2019年2月3日日曜日

本とマンガ、各1冊

 <武田一義 『ペリリュー 6』(白泉社、2019年)>:「ペリリュー島が玉砕したのは昭和19年11月24日」、「玉砕」と書かずに「全滅」or「壊滅」と書いて欲しい。マンガという性質上、ペリリューの悲惨さが淡くなっていることはしようがないか。
 23歳の時、友人と飲み屋さんで飲んでいて、「敗戦直後にはいろんな可能性があったのに、ただ悲惨さや窮乏を歎き、過去に対する内省が少なかった」というようなことを口に出したら、「お前らはあの終戦直後の惨めさを知らないからそんなことを軽く言うんだ」と隣で独酌していた40代と思しき男性が突如怒って言い放ってきた。「だからその大変さを語ると同時に過去への、戦争を起こしたことへの恨み辛みも口にして、その上での現実も語れよ」と反発する気持ちも生ぜず、それ以上続くことはなかったが、今でも富山市でのその時の情景が思い出される。1972年の夏の夜だった。

 <真藤順丈 『宝島』(講談社、2018年)>:「このミス」の5位、「週刊文春ミステリー」の7位、「山田風太郎賞」受賞、そして「直木賞」受賞作、540頁ほどの長編。表紙には「宝島」と並記して「HERO's ISLAND」とある。HEROとは戦果アギヤーのヒーロー、オンちゃん。親友のグスク、オンちゃんの弟のレイ、そしてマヤコことヤマコが、戦後の沖縄でアメリカ(軍)や日本(人)と向き合いながら(翻弄されながら)激しく生きていく。舞台はコザや那覇、悪石島も出てくる。
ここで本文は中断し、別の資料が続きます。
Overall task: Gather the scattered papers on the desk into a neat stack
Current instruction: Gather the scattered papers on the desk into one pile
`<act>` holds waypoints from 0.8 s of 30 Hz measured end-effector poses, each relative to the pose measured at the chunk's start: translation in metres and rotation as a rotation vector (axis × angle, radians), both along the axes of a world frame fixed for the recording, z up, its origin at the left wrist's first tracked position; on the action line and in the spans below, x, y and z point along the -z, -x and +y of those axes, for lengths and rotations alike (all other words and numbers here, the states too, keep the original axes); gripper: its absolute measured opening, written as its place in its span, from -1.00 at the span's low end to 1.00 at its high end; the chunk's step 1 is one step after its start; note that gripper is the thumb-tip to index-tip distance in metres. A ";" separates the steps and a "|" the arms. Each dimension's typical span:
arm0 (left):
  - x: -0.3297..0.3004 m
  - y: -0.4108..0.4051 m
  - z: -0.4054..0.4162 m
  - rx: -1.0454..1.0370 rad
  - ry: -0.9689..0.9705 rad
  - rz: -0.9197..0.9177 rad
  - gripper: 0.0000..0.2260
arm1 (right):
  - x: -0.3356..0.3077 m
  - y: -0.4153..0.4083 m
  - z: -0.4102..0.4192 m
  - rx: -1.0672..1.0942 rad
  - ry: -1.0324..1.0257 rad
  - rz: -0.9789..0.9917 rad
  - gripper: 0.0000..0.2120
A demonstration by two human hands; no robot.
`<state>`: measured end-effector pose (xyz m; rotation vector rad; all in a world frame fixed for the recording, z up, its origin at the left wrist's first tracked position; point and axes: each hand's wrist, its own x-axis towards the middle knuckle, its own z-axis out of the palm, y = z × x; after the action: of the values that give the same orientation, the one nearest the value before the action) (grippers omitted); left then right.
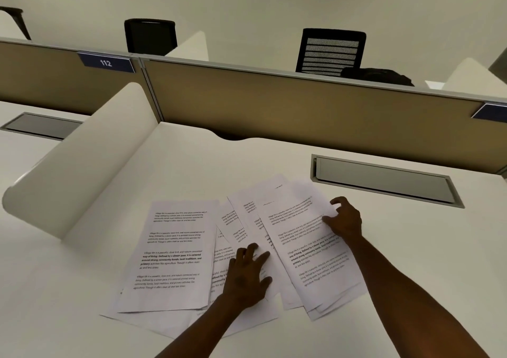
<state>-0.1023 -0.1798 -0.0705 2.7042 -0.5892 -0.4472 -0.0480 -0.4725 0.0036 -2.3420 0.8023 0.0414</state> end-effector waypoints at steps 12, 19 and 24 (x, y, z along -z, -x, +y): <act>-0.011 -0.012 -0.039 -0.181 0.035 -0.024 -0.33 | 0.002 0.063 -0.061 0.126 -0.505 -0.088 -0.65; -0.001 -0.020 -0.025 -0.140 -0.017 0.025 -0.32 | 0.014 0.055 -0.035 0.061 -0.622 -0.065 -0.64; 0.001 -0.013 -0.027 -0.108 -0.004 0.041 -0.36 | 0.028 0.044 -0.010 0.157 -0.335 -0.041 -0.48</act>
<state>-0.0898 -0.2064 -0.0713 2.7080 -0.4286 -0.4743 -0.0919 -0.4821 -0.0245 -1.9558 0.8828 0.0561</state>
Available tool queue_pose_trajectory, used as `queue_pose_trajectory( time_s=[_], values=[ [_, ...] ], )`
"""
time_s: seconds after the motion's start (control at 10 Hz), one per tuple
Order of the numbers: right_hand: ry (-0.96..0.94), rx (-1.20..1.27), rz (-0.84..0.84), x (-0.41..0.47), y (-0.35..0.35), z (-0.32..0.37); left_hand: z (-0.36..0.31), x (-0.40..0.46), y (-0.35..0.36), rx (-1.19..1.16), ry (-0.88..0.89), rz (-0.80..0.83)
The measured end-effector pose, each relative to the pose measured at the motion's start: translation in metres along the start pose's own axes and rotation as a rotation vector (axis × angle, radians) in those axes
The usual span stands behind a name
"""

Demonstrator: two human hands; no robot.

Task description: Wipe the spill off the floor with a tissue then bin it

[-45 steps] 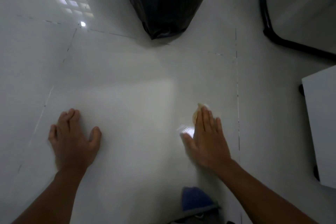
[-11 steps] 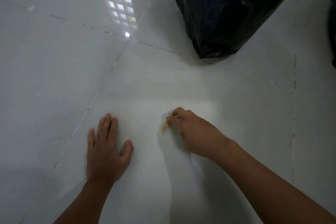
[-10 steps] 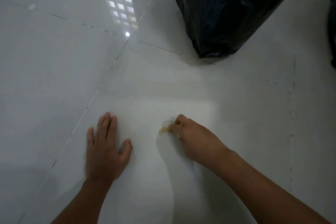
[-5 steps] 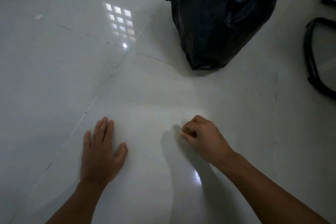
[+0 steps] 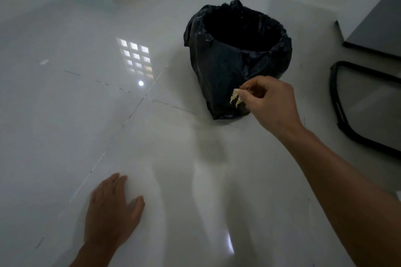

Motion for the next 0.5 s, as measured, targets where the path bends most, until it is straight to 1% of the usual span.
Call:
queue_pose_trajectory(
  time_s=[0.1, 0.2, 0.3, 0.4, 0.5],
  values=[
    [0.029, 0.003, -0.004, 0.015, -0.007, 0.000, -0.043, 0.037, -0.029, -0.041, 0.072, -0.018],
    [0.073, 0.059, -0.064, 0.037, -0.018, 0.004, -0.102, 0.085, -0.066, -0.120, 0.186, -0.055],
    [0.082, 0.081, -0.159, 0.069, -0.033, 0.009, -0.167, 0.136, -0.100, -0.179, 0.346, -0.119],
    [0.040, 0.079, -0.250, 0.104, -0.047, 0.013, -0.235, 0.182, -0.126, -0.214, 0.510, -0.171],
    [0.038, 0.016, -0.227, 0.122, -0.055, 0.014, -0.284, 0.212, -0.136, -0.166, 0.553, -0.088]
  ],
)
Point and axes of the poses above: each hand's wrist, its own x-axis towards the middle knuckle, its own y-axis out of the palm, z = x × y, the point moved 3 cm from there along x, towards the middle knuckle, and after that the axes turned 11 degrees about -x, right-handed, at the moved point
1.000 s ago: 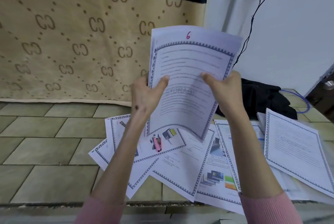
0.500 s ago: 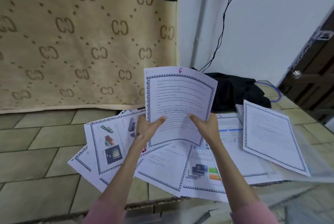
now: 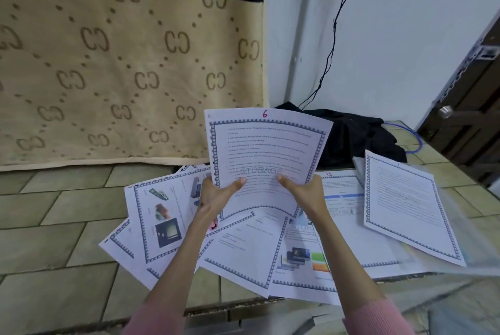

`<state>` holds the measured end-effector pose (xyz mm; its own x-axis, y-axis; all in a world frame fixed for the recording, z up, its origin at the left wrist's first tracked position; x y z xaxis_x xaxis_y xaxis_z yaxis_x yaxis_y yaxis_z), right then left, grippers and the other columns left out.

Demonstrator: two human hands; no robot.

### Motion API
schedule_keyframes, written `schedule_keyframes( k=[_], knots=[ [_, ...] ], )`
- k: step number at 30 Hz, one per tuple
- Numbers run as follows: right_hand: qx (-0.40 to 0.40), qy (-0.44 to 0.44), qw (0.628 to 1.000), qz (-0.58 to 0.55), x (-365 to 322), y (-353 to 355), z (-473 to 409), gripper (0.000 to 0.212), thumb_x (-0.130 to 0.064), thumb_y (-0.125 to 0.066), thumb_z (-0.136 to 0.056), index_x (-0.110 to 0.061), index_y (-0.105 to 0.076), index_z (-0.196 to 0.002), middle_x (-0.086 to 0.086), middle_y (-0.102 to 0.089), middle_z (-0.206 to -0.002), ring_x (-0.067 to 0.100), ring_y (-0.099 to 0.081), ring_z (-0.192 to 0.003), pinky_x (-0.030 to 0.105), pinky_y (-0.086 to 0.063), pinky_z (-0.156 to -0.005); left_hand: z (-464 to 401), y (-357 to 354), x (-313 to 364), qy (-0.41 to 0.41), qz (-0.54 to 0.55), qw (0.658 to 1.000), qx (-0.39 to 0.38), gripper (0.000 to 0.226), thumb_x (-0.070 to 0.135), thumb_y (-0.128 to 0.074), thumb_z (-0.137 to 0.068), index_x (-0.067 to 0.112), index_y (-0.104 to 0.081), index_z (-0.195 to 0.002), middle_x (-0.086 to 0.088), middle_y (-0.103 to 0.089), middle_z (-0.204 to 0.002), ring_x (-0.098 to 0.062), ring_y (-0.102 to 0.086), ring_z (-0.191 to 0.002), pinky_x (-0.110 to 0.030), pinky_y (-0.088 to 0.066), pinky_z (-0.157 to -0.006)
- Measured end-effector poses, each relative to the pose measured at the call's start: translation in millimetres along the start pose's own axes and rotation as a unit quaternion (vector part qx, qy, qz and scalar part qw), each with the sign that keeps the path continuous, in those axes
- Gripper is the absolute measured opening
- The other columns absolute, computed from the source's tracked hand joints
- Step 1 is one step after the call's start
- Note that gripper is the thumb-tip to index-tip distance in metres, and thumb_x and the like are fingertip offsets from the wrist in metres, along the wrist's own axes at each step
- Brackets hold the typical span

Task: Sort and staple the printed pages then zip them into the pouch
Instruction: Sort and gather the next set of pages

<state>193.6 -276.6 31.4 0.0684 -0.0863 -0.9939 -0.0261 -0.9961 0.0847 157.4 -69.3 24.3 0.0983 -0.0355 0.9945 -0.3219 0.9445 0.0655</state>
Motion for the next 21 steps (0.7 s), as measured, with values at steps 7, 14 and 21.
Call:
schedule_keyframes(
  k=[7, 14, 21],
  knots=[
    [-0.076, -0.010, 0.997, -0.017, -3.3, 13.4, -3.4, 0.028, -0.011, -0.082, -0.068, -0.016, -0.073, -0.094, -0.008, -0.074, -0.092, 0.007, -0.071, -0.087, 0.017, -0.055, -0.071, -6.4, 9.8, -3.6, -0.007, -0.030, 0.999, -0.028, 0.043, 0.025, -0.087, -0.060, 0.021, -0.066, -0.097, 0.004, -0.070, -0.098, -0.013, -0.065, -0.094, -0.027, -0.051, -0.085],
    [-0.127, 0.006, 0.992, -0.004, -11.5, 14.5, -10.5, 0.032, -0.007, -0.083, -0.065, -0.020, -0.072, -0.092, -0.007, -0.075, -0.094, 0.010, -0.070, -0.091, 0.023, -0.056, -0.076, -6.6, 14.8, 12.6, -0.033, -0.042, 0.997, -0.057, 0.026, 0.025, -0.081, -0.068, 0.032, -0.064, -0.087, 0.016, -0.066, -0.087, 0.002, -0.062, -0.084, -0.016, -0.050, -0.073],
    [-0.107, 0.000, 0.994, -0.001, -2.0, 9.5, -7.6, 0.043, -0.012, -0.086, -0.062, -0.022, -0.068, -0.100, -0.009, -0.072, -0.099, 0.008, -0.069, -0.095, 0.021, -0.056, -0.076, 2.1, 7.5, 1.0, -0.032, -0.047, 0.997, -0.059, 0.030, 0.028, -0.076, -0.076, 0.022, -0.066, -0.104, 0.003, -0.068, -0.104, -0.010, -0.062, -0.095, -0.025, -0.049, -0.085]
  ],
)
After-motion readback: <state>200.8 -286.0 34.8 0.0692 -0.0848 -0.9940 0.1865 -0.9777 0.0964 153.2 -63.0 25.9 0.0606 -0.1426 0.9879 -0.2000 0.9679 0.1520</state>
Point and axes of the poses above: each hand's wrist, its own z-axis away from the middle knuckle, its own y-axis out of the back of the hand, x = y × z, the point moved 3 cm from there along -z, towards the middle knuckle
スピーディーで政治的で暴力的で、そして沖縄での理不尽さ。物語に引き込まれて読んだ。惜しむらくは、ヤマコやサチコ(グスクの妻で元婦警)、レイの個人に争点を当て、彼ら彼女らの苦悩や悲しみ、喜び、怒りを一人称で語ってほしかった。そうすればもっと厚い小説になって、深さも増すと感じた。例えば、ヤマコがAサインバーで働きながら教員免許をとるまでのムキになる姿、サチコがグスクに冷たく接する意味と沖縄への思い、レイの兄への劣等感と畏敬などである。
 日米に虐げられた(ている)歴史と人びとの思いを手っ取り早く知るにはこの小説を読むといい。娯楽小説であるから物足りなさ、表層的描写にもどかしさは感じるが、傑作であると思う。